Dziękuję bardzo za ponad 3000 wyświetleń! To naprawdę spora liczba <3. 
Tulę, Shoshano. 

1 komentarz:

  1. Cieszę się, że sytuacja Zosi w szkole się trochę poprawiła, a koledzy z klasy dali jej spokój i przestali obwiniać o całe zło tego świata.
    Na dłuższą metę taka atmosfera na pewno zrobiłaby się dla niej nie do wytrzymania.
    Zaskoczyło mnie tylko jej pogodzenie z Moniką. Ja na miejscu Zosi nie potrafiłabym tak szybko jej wybaczyć. Zbyt wiele złego wyrządziła, ale tym bardziej zachowanie głównej bohaterki zasługuje na uznanie.
    Także relacje Zosi z Miłoszem posuwają się do przodu. Utrzymują regularny kontakt, a co ważniejsze obydwojgu wydaje się to jak najbardziej odpowiadać. Łapią coraz lepszy kontakt i kto wie dokąd ich to ostatecznie zaprowadzi.

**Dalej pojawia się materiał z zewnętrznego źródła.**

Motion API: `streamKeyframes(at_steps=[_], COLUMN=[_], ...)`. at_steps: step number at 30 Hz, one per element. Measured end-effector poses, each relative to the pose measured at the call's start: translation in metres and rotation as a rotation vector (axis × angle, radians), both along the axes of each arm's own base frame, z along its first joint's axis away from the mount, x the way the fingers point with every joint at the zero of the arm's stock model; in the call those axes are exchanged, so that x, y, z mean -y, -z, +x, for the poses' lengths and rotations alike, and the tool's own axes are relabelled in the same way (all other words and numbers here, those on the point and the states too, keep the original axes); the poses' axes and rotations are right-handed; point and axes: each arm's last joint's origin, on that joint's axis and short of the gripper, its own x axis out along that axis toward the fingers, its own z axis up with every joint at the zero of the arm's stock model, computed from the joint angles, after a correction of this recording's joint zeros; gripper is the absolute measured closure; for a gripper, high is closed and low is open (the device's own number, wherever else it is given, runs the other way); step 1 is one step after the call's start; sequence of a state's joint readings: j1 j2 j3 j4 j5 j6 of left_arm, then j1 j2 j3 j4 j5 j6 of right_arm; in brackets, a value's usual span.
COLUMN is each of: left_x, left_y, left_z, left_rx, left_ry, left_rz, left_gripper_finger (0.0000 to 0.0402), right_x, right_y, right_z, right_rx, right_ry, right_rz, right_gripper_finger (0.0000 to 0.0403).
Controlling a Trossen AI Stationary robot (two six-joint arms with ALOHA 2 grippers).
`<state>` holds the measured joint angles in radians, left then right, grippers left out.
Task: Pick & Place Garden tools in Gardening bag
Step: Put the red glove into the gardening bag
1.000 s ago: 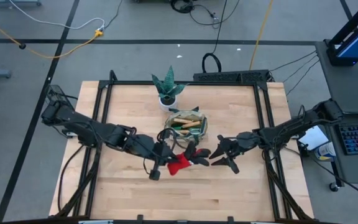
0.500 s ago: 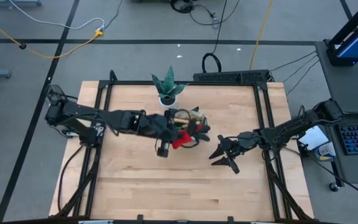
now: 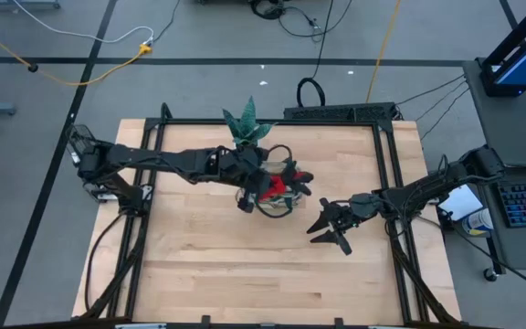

    Wszystko byłoby dobrze, gdyby ten okropny Dawid znowu postanowił nie namieszać. Jak on w ogóle mógł zrobić coś takiego i wyjawić przed całą szkołą orientację Łukasza? Czy też, że chłopak obdarzył go jakimiś cieplejszymi uczuciami?
    Brak mi słów, aby opisać jak fatalnie i bezmyślnie postąpił.
    Coś takiego powinno wyjść od Łukasza. To on powinien zdecydować kiedy i komu o tym powie. Mam tylko nadzieję, że wszyscy wykażą się tolerancją i zaakceptują bez żadnych problemów, że jest gejem. Najważniejsze jednak, że Łukasz ma pełne wsparcie w Zosi i ta nowina nic nie zmienia w ich przyjaźni. Iza będzie potrzebowała trochę czasu, aby oswoić się z tymi rewelacjami, ale to głównie ze względu na uczucia jakimi darzy Łukasza. Taka wiadomość na pewno była dla niej ogromnym szokiem.
    Sama w życiu bym zresztą nie pomyślała, że ostanie dziwne zachowanie Łukasza ma związek z jego orientacją, a tu taka niespodzianka!
    Przez to wszystko z jeszcze większą ciekawością czekam na następny rozdział. 😊 Oby więc wena dopisywała.